## [Required action]
Locate each line in the records containing "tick". Copy it.

## [Stored items]
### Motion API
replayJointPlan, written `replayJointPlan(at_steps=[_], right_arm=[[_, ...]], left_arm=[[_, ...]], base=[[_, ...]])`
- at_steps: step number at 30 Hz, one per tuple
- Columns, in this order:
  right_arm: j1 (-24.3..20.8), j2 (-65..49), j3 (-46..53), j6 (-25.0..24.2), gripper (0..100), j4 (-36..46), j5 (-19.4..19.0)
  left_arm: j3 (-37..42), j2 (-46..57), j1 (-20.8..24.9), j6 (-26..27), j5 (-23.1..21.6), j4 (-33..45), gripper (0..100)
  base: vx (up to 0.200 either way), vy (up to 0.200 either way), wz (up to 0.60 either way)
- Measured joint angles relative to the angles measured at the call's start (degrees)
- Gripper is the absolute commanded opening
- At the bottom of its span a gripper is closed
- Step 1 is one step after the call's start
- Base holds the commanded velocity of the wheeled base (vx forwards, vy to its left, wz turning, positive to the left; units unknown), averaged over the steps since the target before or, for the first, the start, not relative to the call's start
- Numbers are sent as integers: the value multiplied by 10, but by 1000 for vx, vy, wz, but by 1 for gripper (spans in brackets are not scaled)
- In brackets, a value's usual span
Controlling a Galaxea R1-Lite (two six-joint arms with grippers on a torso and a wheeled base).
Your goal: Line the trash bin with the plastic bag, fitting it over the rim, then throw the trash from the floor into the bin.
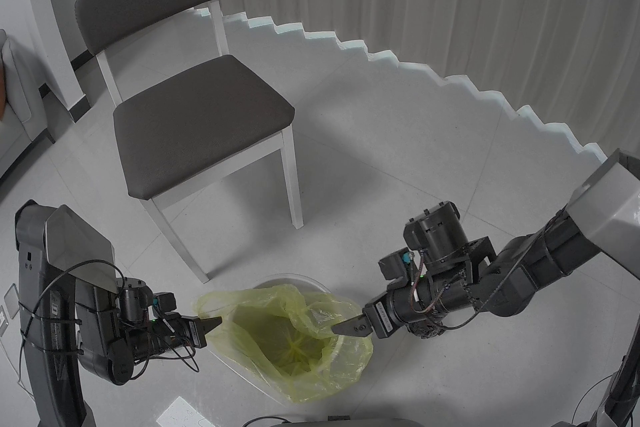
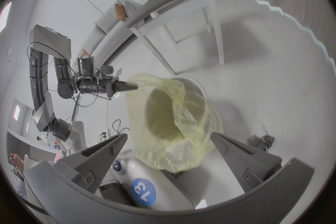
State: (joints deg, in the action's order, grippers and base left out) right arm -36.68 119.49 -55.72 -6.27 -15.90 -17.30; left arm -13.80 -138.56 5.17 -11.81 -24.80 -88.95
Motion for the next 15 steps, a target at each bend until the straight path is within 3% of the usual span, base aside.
replayJointPlan(at_steps=[8,15], right_arm=[[-32,67,-112,10,100,2,1],[-41,152,-194,56,100,34,1]], left_arm=[[-4,-8,0,0,1,0,100],[11,-1,-4,2,1,0,100]], base=[[0,0,0],[0,0,0]])
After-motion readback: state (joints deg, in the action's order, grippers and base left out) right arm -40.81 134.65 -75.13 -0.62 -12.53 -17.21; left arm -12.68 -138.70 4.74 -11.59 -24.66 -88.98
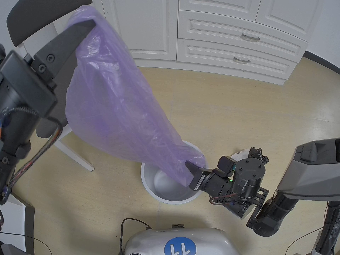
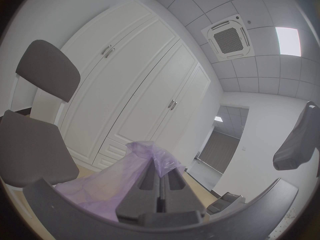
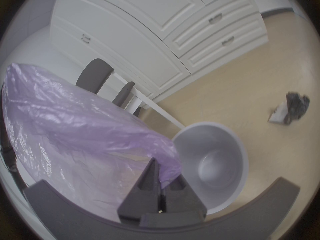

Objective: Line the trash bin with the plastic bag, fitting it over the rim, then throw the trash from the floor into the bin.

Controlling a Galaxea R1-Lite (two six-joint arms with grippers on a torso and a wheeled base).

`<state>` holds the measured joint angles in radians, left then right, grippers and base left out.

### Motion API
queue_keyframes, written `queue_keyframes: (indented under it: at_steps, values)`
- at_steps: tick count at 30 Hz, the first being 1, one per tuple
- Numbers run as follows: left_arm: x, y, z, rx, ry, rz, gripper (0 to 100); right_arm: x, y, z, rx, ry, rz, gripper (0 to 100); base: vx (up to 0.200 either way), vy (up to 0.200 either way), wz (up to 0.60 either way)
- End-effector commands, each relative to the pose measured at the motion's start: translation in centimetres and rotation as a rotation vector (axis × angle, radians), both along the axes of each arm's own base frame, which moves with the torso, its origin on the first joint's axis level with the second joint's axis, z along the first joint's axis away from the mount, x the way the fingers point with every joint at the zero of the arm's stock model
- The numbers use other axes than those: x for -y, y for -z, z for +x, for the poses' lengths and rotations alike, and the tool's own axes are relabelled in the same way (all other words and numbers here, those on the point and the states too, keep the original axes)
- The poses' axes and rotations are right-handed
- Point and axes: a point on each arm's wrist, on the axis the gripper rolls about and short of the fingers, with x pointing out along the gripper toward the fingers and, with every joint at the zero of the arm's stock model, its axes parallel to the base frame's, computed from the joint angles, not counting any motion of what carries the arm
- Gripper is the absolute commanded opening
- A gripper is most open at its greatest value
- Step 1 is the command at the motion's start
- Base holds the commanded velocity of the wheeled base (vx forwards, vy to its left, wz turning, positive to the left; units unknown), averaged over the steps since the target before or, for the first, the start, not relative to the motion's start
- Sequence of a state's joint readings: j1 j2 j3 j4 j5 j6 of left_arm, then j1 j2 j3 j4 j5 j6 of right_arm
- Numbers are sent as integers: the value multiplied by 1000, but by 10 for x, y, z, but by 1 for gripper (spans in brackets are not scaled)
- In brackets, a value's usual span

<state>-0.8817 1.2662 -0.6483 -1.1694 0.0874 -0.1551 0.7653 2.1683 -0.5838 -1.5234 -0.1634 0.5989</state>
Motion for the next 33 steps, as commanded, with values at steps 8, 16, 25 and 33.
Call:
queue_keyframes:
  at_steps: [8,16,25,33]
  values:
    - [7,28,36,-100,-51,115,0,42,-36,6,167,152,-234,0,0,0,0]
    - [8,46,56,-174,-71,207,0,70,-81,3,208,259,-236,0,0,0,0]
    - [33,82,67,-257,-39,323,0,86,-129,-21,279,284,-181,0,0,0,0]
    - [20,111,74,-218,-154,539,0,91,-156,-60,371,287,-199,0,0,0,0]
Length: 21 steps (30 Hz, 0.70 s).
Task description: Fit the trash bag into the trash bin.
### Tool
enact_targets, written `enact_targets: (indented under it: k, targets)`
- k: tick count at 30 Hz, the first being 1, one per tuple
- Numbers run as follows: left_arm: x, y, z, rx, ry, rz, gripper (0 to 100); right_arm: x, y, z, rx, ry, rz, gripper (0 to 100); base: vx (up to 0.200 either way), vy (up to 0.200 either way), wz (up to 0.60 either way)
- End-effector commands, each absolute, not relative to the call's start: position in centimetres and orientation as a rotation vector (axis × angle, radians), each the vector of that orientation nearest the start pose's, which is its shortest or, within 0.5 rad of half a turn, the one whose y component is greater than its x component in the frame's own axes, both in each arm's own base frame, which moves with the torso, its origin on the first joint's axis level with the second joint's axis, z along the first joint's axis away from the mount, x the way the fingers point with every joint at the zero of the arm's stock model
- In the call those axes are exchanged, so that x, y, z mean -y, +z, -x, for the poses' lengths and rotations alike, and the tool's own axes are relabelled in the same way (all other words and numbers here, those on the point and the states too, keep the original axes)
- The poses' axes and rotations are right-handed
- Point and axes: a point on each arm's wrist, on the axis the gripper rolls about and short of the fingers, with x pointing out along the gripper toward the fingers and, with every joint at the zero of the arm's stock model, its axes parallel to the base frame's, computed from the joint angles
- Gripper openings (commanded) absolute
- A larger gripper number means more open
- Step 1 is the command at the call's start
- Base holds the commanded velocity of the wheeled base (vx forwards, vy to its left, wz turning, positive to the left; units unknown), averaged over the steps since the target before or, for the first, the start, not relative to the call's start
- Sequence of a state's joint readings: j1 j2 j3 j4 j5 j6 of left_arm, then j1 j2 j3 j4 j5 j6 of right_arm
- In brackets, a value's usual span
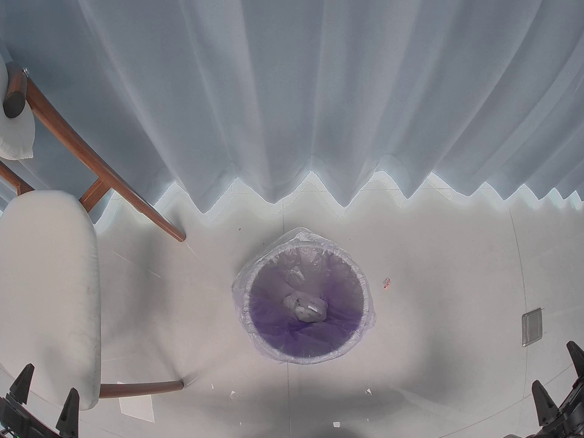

## [Answer to the exercise]
- at_steps: tick count at 30 Hz, the first being 1, one per tuple
- k: tick count at 30 Hz, the first being 1, one per tuple

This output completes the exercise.